▶ [WORK REQUIRED] Would you return exactly the lines running from the one with "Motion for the" to the bottom of the listing below, and no others?

▶ [DATASET EXTRACT]
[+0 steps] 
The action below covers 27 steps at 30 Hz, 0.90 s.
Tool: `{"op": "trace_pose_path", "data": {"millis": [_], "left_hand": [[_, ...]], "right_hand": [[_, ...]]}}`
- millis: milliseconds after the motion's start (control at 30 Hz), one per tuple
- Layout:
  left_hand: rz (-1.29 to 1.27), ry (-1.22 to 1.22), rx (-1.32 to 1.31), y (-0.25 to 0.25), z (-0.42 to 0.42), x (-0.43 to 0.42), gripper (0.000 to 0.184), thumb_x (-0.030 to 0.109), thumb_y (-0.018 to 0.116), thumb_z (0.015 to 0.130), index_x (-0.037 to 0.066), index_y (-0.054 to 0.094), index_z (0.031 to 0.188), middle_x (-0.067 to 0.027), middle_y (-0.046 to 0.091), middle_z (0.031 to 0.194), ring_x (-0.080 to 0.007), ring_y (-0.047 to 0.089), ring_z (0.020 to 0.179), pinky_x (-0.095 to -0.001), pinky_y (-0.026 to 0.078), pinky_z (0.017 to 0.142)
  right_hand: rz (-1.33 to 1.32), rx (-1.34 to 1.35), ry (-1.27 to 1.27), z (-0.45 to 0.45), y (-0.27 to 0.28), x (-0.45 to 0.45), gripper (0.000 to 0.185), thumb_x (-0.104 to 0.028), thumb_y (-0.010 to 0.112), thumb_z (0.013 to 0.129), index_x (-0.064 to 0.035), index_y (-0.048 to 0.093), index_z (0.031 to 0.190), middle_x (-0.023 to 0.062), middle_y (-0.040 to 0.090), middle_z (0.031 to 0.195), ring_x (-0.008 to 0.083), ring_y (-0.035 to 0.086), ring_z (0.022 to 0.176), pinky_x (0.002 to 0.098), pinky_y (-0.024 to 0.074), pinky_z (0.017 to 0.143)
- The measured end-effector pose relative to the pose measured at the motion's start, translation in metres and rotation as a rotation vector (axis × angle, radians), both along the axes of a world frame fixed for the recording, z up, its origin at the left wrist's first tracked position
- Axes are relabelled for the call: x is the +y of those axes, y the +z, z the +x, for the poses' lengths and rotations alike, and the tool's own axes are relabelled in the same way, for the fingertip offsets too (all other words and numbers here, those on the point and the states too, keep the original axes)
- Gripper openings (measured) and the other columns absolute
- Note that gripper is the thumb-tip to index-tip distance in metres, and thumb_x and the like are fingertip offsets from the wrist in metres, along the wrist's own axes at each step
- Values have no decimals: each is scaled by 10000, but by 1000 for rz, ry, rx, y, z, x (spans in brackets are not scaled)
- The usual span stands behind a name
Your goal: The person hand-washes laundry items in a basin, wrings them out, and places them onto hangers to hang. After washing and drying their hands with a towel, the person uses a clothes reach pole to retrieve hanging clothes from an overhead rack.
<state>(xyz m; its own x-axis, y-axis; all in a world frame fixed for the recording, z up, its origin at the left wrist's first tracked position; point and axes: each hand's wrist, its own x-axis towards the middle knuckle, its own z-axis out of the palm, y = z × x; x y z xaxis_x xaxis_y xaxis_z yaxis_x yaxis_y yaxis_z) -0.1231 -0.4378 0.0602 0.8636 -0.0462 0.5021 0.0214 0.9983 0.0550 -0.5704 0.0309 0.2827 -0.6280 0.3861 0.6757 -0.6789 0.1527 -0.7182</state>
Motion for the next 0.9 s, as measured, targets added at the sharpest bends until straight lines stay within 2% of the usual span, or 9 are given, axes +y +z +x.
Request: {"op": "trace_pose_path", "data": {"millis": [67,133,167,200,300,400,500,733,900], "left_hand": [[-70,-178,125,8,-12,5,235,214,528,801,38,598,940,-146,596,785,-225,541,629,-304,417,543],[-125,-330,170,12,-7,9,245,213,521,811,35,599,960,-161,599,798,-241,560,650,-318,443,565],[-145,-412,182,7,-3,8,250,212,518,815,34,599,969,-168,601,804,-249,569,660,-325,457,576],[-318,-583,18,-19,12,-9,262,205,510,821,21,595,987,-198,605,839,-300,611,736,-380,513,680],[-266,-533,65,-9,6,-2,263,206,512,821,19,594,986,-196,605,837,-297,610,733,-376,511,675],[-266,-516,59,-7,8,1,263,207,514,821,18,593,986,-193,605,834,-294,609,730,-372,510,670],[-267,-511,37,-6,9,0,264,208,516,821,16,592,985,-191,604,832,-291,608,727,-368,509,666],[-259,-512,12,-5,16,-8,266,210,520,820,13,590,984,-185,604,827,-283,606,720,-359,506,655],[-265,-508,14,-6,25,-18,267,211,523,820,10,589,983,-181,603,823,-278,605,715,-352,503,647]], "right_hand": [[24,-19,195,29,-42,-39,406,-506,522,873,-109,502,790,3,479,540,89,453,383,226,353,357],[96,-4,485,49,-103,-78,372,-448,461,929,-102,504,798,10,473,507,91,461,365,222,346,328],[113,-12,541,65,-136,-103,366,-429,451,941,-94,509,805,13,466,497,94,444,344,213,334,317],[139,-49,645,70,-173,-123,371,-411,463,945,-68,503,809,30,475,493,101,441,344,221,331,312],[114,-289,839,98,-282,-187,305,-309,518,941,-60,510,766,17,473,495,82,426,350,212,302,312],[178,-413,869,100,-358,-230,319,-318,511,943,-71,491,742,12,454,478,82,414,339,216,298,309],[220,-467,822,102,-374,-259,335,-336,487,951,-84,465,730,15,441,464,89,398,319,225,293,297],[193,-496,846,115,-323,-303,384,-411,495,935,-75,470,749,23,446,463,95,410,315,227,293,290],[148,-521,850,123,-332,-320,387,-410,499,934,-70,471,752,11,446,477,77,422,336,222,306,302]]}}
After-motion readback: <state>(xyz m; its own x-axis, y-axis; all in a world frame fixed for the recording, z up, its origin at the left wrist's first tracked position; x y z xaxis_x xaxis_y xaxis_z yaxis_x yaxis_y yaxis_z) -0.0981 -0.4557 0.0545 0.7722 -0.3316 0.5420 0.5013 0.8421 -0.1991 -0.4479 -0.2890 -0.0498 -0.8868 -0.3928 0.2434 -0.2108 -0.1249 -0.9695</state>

▶ [EXERCISE RESULT]
Motion for the next 0.9 s, as measured, targets added at the sharpest bends until straight lines stay within 2% of the usual span, or 9 are given, axes +y +z +x.
Request: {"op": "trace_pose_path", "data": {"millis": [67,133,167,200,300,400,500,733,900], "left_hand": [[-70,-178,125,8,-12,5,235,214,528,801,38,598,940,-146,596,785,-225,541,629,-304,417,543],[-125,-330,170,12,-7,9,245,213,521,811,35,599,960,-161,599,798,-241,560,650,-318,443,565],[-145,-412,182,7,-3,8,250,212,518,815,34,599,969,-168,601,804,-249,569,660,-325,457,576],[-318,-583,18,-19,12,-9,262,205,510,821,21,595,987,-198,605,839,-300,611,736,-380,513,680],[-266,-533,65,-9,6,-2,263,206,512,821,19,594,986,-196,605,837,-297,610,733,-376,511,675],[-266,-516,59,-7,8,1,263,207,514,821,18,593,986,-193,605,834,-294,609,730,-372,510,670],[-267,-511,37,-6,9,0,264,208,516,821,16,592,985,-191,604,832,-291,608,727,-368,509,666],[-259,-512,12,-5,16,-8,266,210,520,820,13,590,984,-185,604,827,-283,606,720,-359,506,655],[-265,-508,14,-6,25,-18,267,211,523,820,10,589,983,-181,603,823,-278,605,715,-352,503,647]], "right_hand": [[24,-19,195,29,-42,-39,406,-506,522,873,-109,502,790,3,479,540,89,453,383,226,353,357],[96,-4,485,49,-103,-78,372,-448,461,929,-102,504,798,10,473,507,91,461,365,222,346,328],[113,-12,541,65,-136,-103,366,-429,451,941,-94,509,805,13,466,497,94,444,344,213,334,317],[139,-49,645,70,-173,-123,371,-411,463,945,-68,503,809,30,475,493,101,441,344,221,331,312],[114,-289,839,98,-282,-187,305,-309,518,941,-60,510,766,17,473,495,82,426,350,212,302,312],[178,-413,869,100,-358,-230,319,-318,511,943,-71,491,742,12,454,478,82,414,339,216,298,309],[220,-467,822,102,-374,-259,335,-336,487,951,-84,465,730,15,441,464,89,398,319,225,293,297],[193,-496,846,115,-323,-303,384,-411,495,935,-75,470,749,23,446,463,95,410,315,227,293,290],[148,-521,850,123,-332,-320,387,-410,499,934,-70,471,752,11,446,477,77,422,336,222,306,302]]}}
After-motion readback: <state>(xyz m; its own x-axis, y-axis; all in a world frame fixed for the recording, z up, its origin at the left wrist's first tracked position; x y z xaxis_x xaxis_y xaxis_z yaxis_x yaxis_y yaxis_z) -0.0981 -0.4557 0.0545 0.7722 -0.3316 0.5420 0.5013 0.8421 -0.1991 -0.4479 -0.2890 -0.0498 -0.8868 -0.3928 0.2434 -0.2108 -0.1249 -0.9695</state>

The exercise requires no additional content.